United States District Court, W.D. Oklahoma

December 15, 2017




         Defendant has moved to exclude the proposed testimony of Alan Blackwell on Daubert grounds. Daubert v. Merrell Dow Pharms., Inc., 509 U.S. 579 (1993).

         “In accord with Rule 702, the Supreme Court has determined that the [trial judge] ‘must ensure that any and all scientific testimony or evidence is not only relevant, but reliable.'” Bitler v. A.O. Smith Corp., 400 F.3d 1227, 1232 (10th Cir. 2004) (quoting Daubert, 509 U.S. at 589). “This gatekeeper function requires the judge to assess the reasoning and methodology underlying the expert's opinion, and determine whether it is scientifically valid and applicable to a particular set of facts.” Goebel v. Denver and Rio Grande W. R.R. Co., 215 F.3d 1083, 1087 (10th Cir. 2000) (citing Daubert, 509 U.S. at 592).

         In determining the admissibility of expert testimony, the court initially must decide whether the proposed expert “is qualified by ‘knowledge, skill, experience, training, or education' to render an opinion.” United States v. Nacchio, 555 F.3d 1234, 1241 (10th Cir. 2009) (en banc) (quoting Fed.R.Evid. 702). Further, the expert's knowledge, skill, experience, training, or education must be relevant to the facts at issue. Ralston, v. Smith & Nephew Richards, Inc., 275 F.3d 965, 969 (10th Cir. 2001). The court then conducts a two-part inquiry, determining first if the expert's proffered testimony has “‘a reliable basis in the knowledge and experience of his [or her] discipline.'” Bitler 400 F.3d at 1233 (quoting Daubert, 509 U.S. at 592). In making this determination, the court must decide “‘whether the reasoning or methodology underlying the testimony is scientifically valid.'” Id. at 1233 (quoting Daubert, 509 U.S. at 592-93). Second, the court must inquire “into whether proposed testimony is sufficiently ‘relevant to the task at hand.'” Id. at 1234 (quoting Daubert, 509 U.S. at 597).
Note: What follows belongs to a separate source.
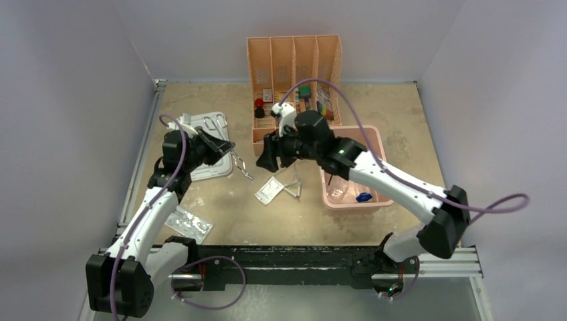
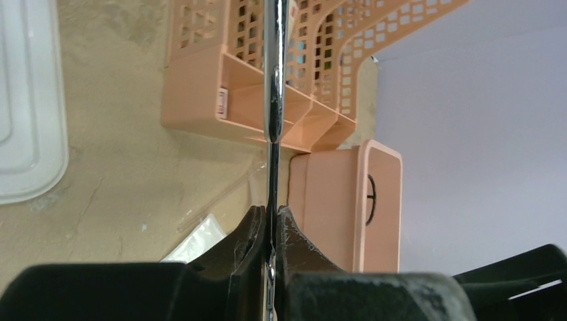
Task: Organize the chemistry lab equipment
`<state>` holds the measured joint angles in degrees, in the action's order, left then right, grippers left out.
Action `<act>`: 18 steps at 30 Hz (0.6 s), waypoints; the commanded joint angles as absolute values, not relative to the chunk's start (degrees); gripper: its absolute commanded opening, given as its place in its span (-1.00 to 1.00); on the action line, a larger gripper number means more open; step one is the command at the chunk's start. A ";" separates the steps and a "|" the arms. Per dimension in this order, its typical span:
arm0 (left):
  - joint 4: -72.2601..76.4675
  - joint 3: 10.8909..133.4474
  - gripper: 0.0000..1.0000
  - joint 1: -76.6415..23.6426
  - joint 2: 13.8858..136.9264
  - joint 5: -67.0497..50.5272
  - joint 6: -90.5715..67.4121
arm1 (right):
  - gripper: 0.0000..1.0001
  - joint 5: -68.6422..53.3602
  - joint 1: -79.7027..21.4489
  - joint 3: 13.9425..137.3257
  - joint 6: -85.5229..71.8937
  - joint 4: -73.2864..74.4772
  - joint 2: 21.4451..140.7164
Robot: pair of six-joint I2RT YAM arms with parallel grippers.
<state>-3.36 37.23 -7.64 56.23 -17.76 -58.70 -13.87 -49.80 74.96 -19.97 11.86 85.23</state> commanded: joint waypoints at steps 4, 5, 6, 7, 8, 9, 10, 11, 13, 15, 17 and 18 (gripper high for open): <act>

         “The plaintiff need not prove the expert is indisputably correct . . . . Instead, the plaintiff must show that the method employed by the expert in reaching the conclusion is scientifically sound and that the opinion is based on facts which sufficiently satisfy Rule 702's reliability requirements.” Mitchell v. Gencorp Inc., 165 F.3d 778, 781 (10th Cir. 1999) (citations omitted). The court is not required “to admit opinion evidence that is connected to existing data only by the ipse dixit of the expert. A court may conclude that there is simply too great an analytical gap between the data and the opinion proffered.” Gen. Elec. Co. v. Joiner, 522 U.S. 136, 146 (1997).

         In this case, plaintiff claims he was injured on January 11, 2014, while working for defendant as an engineer operating a train. He asserts that the locomotive in which he was riding “bottomed out” and bounced, resulting in serious bodily injury to him and/or the aggravation of a preexisting condition. It is undisputed that the track in question was operated by defendant as if it was a Class 4 track, due to applying an internal 55 mph speed limit. It is also undisputed that, on the date of the incident, defendant operated the track under a “slow order” which limited freight speed to 40 mph, the maximum freight speed for a Class 3 track. Doc. Nos. 38-3, p. 1; 51-1, p. 18; see also, 49 C.F.R. § 213.9. Plaintiff testified that he was traveling 38 mph at the time of the incident. Doc. #39-1, p. 19.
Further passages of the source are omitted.